Xue Yi tersenyum hangat. “Jaga Gege baik-baik, Jie jie Mei Lin.”
Mei Lin menunduk dalam-dalam. “Saya berjanji, Putri.”
Setelah perpisahan yang penuh haru itu, Xue Yi dan Wang Ji naik ke kereta. Luo dan Jian menunggang kuda di sisi kanan kiri kereta, sementara Mei dan Li Chung berada di barisan belakang, menjaga keamanan. Dayang Lan Er duduk di dalam bersama Xue Yi, membawa kotak kecil berisi surat, bunga kering, dan beberapa benda kesayangan Putri dari istana Bai.
Ketika roda kereta mulai berputar, lonceng gerbang berbunyi pelan, menandakan keberangkatan resmi rombongan. Suara rakyat yang berbaris di sepanjang jalan bergema:
“Selamat jalan, Putri Xue Yi!”
“Semoga perjalanan menuju Siu membawa damai!”
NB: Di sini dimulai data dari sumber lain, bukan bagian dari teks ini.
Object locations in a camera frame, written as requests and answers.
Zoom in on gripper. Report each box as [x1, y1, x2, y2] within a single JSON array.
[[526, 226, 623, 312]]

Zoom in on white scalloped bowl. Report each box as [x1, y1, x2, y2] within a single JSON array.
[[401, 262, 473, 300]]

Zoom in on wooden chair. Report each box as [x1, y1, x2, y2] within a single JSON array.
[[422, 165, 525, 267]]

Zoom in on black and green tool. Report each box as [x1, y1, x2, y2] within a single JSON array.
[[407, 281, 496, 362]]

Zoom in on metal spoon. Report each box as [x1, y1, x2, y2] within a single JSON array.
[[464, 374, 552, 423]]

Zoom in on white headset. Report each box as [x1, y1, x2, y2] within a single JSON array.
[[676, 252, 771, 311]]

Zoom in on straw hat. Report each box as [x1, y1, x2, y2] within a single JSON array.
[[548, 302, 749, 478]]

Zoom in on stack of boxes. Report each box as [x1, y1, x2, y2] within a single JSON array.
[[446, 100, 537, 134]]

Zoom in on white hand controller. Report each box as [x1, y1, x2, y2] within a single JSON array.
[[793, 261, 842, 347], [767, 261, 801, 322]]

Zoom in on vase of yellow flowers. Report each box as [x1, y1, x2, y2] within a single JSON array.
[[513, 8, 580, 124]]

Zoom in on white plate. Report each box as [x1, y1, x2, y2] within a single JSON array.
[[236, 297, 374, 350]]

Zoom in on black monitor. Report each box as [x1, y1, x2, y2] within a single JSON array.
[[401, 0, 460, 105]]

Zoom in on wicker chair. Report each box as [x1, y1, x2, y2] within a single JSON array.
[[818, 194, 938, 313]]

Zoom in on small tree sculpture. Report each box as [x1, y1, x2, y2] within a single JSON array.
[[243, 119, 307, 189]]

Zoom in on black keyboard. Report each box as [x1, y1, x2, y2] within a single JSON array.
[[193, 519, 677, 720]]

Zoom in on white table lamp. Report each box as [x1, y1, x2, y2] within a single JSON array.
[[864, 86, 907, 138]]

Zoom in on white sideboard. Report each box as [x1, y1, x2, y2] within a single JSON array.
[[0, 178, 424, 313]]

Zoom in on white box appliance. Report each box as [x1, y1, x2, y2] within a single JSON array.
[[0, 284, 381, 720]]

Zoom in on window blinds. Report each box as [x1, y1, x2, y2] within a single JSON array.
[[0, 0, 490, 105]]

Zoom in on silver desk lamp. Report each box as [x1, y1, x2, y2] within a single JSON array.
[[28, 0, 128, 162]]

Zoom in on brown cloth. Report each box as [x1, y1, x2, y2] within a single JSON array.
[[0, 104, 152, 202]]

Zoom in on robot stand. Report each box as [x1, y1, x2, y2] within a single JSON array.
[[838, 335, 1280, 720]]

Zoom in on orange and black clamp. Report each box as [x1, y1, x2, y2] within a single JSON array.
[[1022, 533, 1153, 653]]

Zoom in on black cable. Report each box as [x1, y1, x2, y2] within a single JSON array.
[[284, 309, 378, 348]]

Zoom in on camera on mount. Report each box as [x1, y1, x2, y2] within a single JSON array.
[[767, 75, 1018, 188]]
Xue Yi membuka tirai sedikit, menatap wajah-wajah itu. Senyum lembutnya merekah, tapi dalam dadanya, rasa haru begitu kuat. Ia menatap kembali ke arah istana Bai yang perlahan menghilang di balik kabut.
Satu helai bunga magnolia terbang tertiup angin, mendarat di pangkuannya. “Lihat, Lan Er,” katanya sambil tersenyum. “Bunga itu ikut mengantar.”
Lan Er tersenyum manis. “Mungkin itu tanda bahwa Kerajaan Bai memberimu restu, Putri.”
Hari pertama mereka menempuh lembah hijau dan sungai yang berliku. Angin musim semi berhembus lembut, membawa aroma bunga liar. Xue Yi duduk di sisi jendela, sesekali menulis di atas gulungan kertas.
“Apa yang kau tulis?” tanya Wang Ji dari seberang.
“Surat untuk Ibu dan ayah,” jawabnya tanpa menatap. “Aku ingin memberitahunya bahwa aku baik-baik saja, dan bahwa aku sudah melihat kebahagiaan di matamu.”
Wang Ji terdiam sesaat, lalu tertawa pelan. “Kau tahu, terkadang aku berpikir, kau lebih seperti seorang penyair daripada seorang putri.”
Xue Yi tersenyum. “Mungkin karena aku lebih suka mencatat perasaan daripada menampilkannya.”
“Kalau begitu, tuliskan satu baris tentang aku,” goda Wang Ji.
Xue Yi menatapnya dengan mata menyipit. “Satu baris saja?”
“Ya.”
Ia berpura-pura berpikir, lalu menulis pelan. ‘Dia adalah badai yang datang membawa ketenangan.’
Wang Ji terdiam sesaat, lalu tersenyum lembut. “Kau benar-benar berbahaya, Yi’er. Kata-katamu bisa membuat orang lupa dunia.”
Lan Er yang duduk di samping menunduk cepat-cepat, pura-pura sibuk dengan teh agar tidak ketahuan menahan tawa.